Atten4Vis / MS-DETR

[CVPR 2024] The official implementation for "MS-DETR: Efficient DETR Training with Mixed Supervision"
Apache License 2.0
82 stars 5 forks source link

Few questions about your implementations #18

Open JGuillaumin opened 2 weeks ago

JGuillaumin commented 2 weeks ago

Hi, First thank your very much for your work. It adds a huge improvement to DETR family. And your paper was really well explained and written. Also thank you for publishing your code & models, it was very easy to run it.

I have few questions about the implementation :

ZhaoChuyang commented 2 weeks ago

Hi,

Thank you for your interest to our work. For your questions:

What is the difference between between models/ and impl_a/models/  ?

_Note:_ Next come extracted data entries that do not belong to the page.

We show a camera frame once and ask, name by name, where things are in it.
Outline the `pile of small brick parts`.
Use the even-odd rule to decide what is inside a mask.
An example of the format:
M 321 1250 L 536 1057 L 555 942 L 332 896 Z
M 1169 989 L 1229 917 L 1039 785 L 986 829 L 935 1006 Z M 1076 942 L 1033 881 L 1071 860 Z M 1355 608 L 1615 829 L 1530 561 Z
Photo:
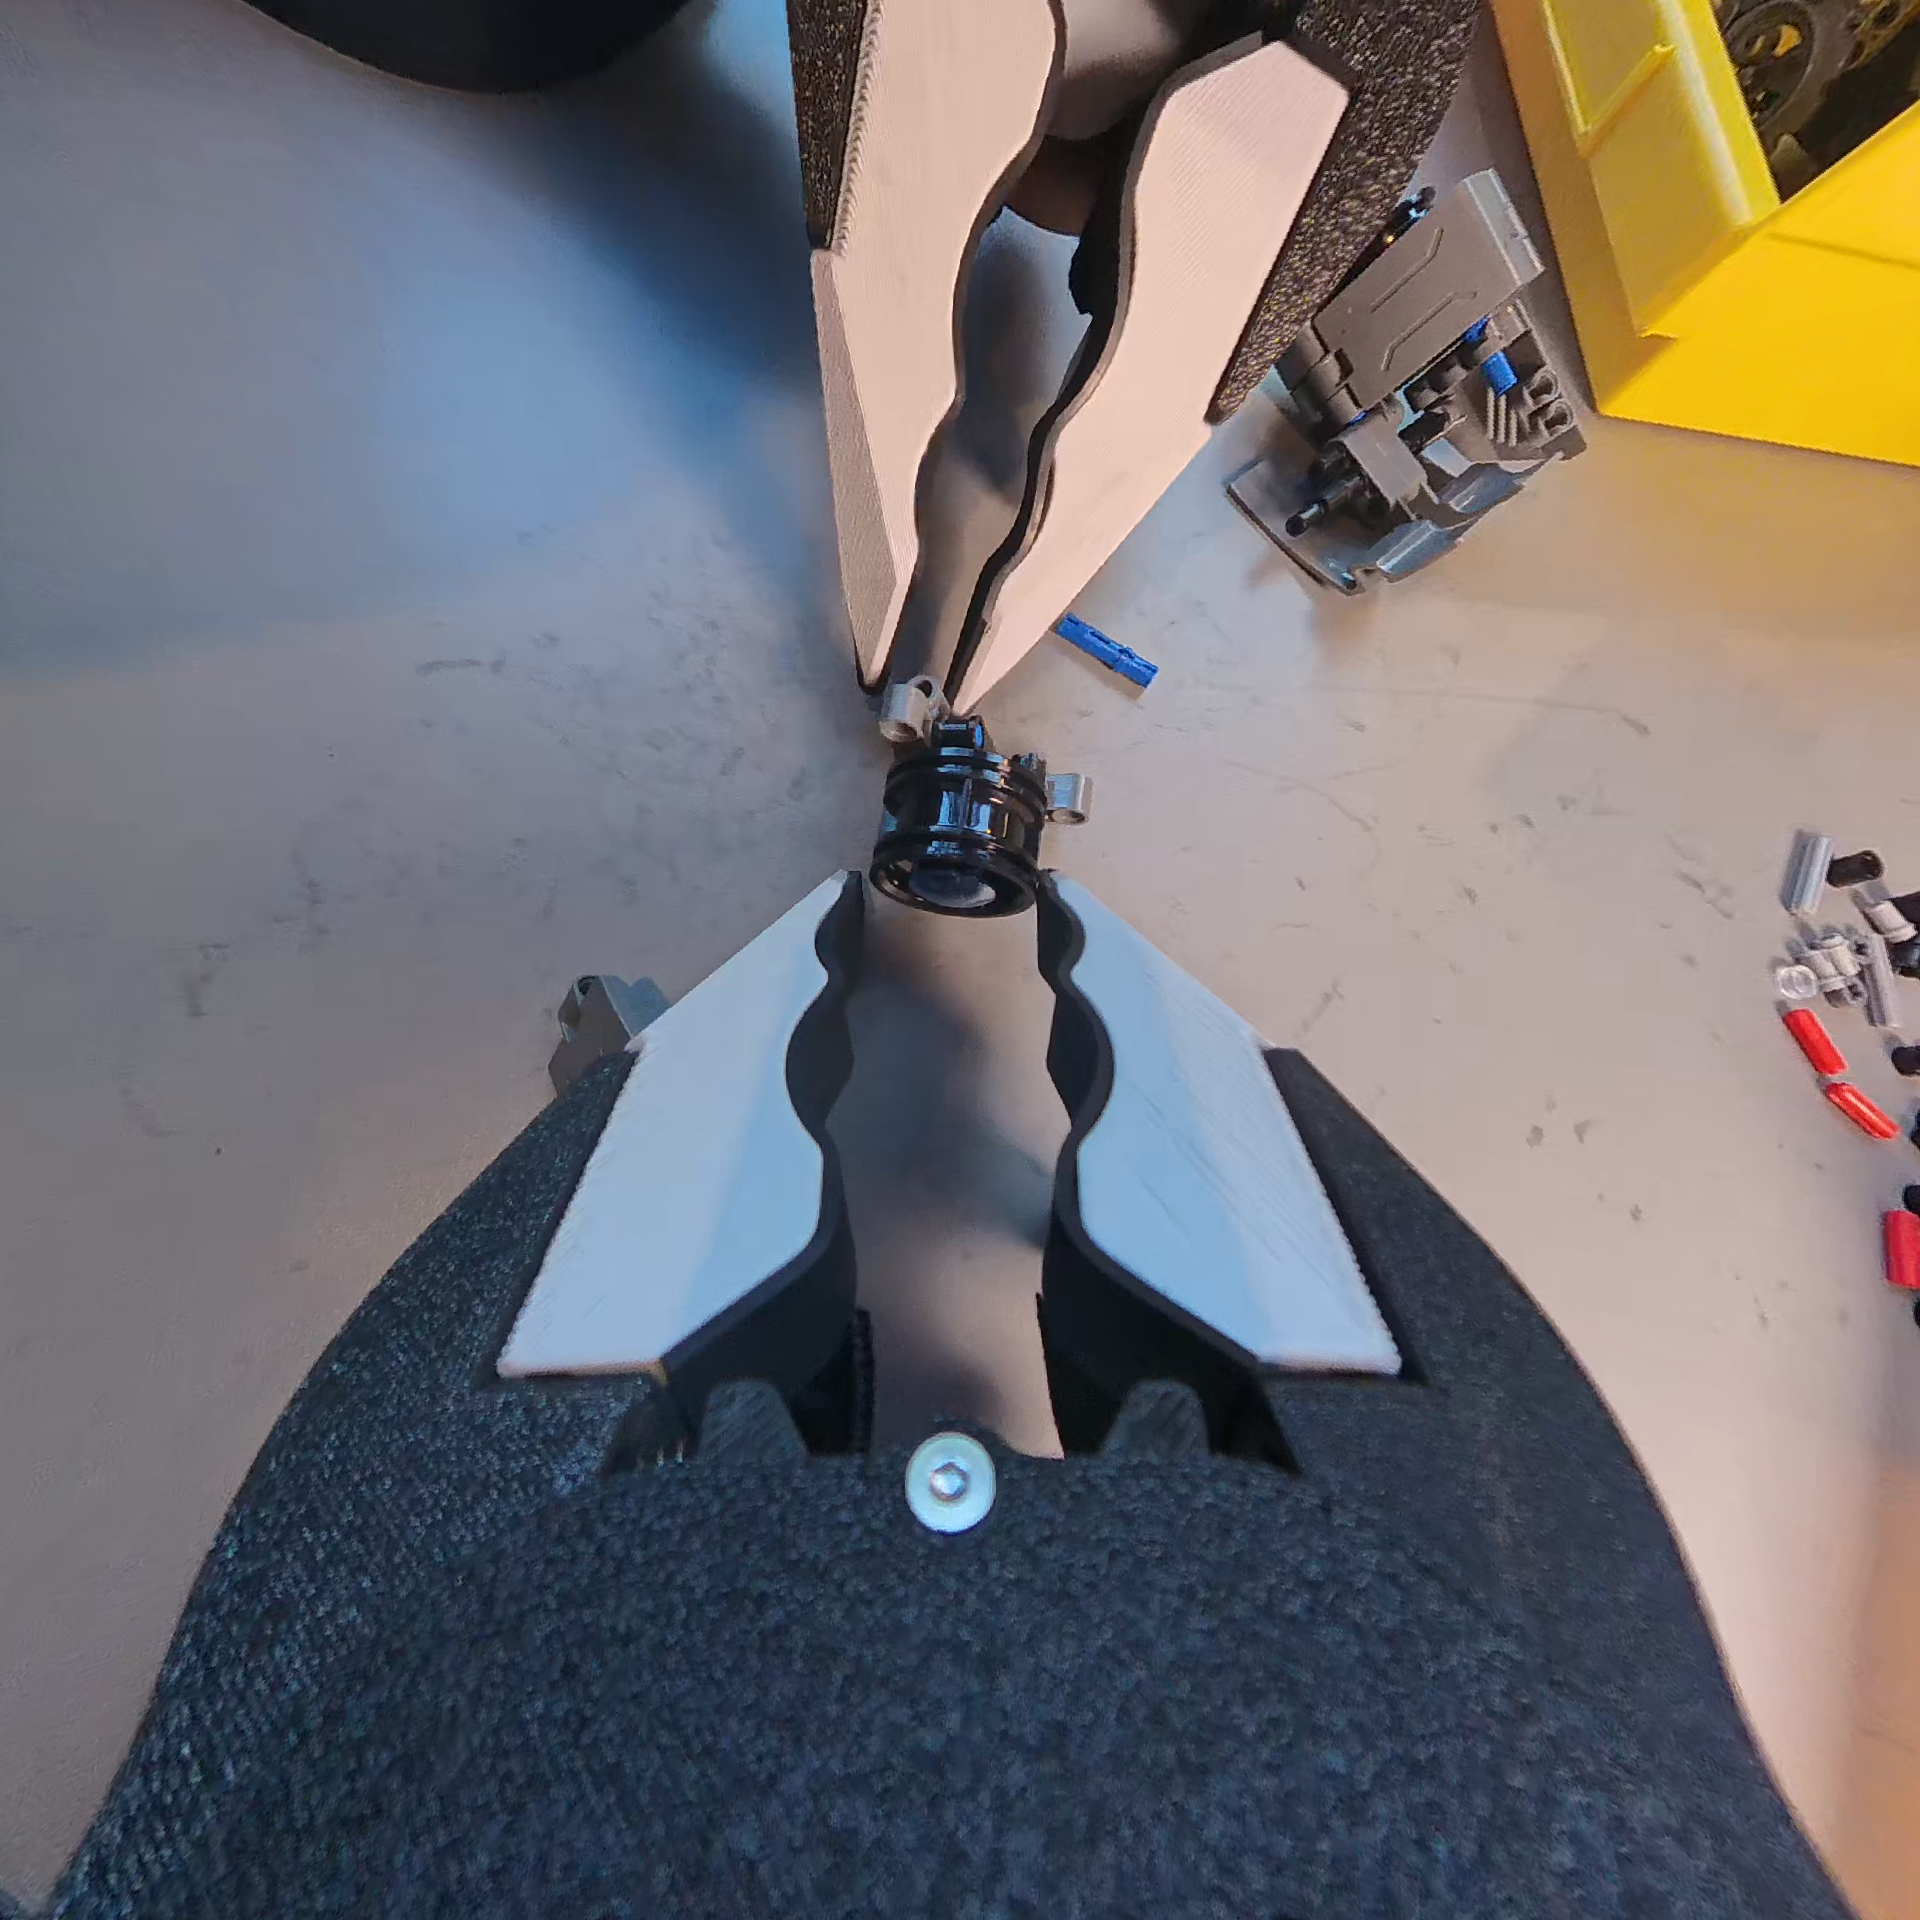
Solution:
M 1887 886 L 1885 854 L 1795 829 L 1780 911 L 1773 1012 L 1826 1108 L 1906 1163 L 1878 1237 L 1887 1291 L 1918 1309 L 1918 891 Z

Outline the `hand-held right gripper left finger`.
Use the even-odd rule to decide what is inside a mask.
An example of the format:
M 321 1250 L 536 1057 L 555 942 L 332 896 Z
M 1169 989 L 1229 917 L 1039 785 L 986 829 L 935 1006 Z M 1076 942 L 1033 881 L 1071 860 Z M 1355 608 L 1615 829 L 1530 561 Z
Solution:
M 868 1446 L 871 1335 L 831 1140 L 863 942 L 846 870 L 627 1043 L 501 1383 L 632 1377 L 685 1440 L 719 1387 L 762 1383 L 812 1452 Z

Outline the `grey curved brick panel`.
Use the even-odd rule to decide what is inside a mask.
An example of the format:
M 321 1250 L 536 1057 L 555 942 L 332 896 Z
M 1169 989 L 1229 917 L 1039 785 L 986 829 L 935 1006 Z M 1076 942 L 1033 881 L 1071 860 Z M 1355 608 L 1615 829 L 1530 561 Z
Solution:
M 630 1049 L 671 1006 L 674 1000 L 651 977 L 575 977 L 557 1006 L 561 1038 L 550 1057 L 551 1091 L 561 1098 L 593 1061 Z

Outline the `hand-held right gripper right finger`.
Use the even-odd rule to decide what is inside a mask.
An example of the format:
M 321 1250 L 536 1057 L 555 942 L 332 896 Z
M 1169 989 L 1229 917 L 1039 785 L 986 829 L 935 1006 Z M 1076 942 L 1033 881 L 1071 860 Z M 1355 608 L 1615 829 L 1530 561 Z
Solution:
M 1284 1456 L 1272 1377 L 1401 1377 L 1262 1031 L 1066 876 L 1041 878 L 1039 970 L 1068 1117 L 1039 1292 L 1060 1446 L 1102 1452 L 1165 1383 L 1196 1402 L 1198 1450 Z

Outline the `yellow plastic storage bin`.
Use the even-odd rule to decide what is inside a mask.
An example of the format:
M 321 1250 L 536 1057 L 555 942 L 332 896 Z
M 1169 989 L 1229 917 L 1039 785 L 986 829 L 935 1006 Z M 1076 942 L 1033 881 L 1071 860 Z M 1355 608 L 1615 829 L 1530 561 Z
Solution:
M 1918 464 L 1918 108 L 1791 200 L 1712 3 L 1493 3 L 1602 416 Z

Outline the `blue brick pin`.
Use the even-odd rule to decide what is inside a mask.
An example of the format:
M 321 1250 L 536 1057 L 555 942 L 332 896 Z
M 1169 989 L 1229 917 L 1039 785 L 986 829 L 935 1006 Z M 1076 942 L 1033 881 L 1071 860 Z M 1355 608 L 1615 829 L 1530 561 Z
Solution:
M 1050 633 L 1136 689 L 1148 689 L 1159 676 L 1154 661 L 1141 656 L 1071 611 L 1054 621 Z

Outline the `yellow toy tracked robot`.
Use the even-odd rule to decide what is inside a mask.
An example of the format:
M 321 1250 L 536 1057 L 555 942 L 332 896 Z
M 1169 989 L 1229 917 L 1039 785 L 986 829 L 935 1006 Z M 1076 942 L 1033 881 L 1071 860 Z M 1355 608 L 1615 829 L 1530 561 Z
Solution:
M 1784 200 L 1918 104 L 1918 3 L 1715 3 Z

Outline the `black round toy lens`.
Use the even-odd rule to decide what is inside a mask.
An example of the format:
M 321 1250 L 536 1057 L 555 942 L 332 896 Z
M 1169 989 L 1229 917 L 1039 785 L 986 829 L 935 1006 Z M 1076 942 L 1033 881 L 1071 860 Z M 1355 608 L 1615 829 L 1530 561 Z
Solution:
M 986 721 L 955 712 L 926 676 L 886 689 L 879 732 L 895 754 L 868 864 L 875 896 L 963 922 L 1033 911 L 1046 829 L 1091 817 L 1091 778 L 996 750 Z

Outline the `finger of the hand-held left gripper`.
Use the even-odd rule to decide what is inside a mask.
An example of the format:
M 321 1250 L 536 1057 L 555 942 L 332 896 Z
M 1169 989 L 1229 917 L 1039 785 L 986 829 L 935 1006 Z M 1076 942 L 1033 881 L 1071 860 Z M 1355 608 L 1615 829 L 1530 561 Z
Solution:
M 1216 390 L 1346 108 L 1328 71 L 1262 35 L 1177 68 L 1148 101 L 1118 195 L 1114 293 L 1033 434 L 950 708 L 981 706 L 1207 443 Z
M 920 561 L 920 468 L 963 399 L 963 283 L 1066 68 L 1059 3 L 811 3 L 808 242 L 859 687 Z

impl_a is the implementation (a) of mixed supervision as illustrated by Figure 4 (a) in our paper. The main difference lies in the deformable_detr.py (L122-L125, L198-L219) for impl_a we did not change the architecture of decoder layers and adds an auxiliary predictors for one-to-many predictions. More details are available in Section 3.3 of our paper.

Does the model and the training process is compatible with fp16 precision ?

We did not test it under fp16 precision, it depends on the whether the MS-Deform operators, which we directly borrowed from Deformable-DETR supports fp16 precision. Maybe you can check in the original implementation repository, and as I know some third party implementation has supported fp16 for MS-Deform operators.

In DeformableAttention, do you use reference point or bbox reference ?

We use the reference points.

What is the role of self.im2col_step = 64 in MSDeformAttn ?

The im2col_step may relates to some memory efficiency operations in the tensor operations as implemented by Deformable-DETR. I did not investigate it in detail.

And the attention weights computed in MSDeformAttn is also different from what vanilla attention operation in PyTorch, the attention weights is computed by Q and reference points, as described in the paper of Deformable-DETR, you can check it for more details.

I hope this clears up your questions. Feel free to reach out if you have other questions.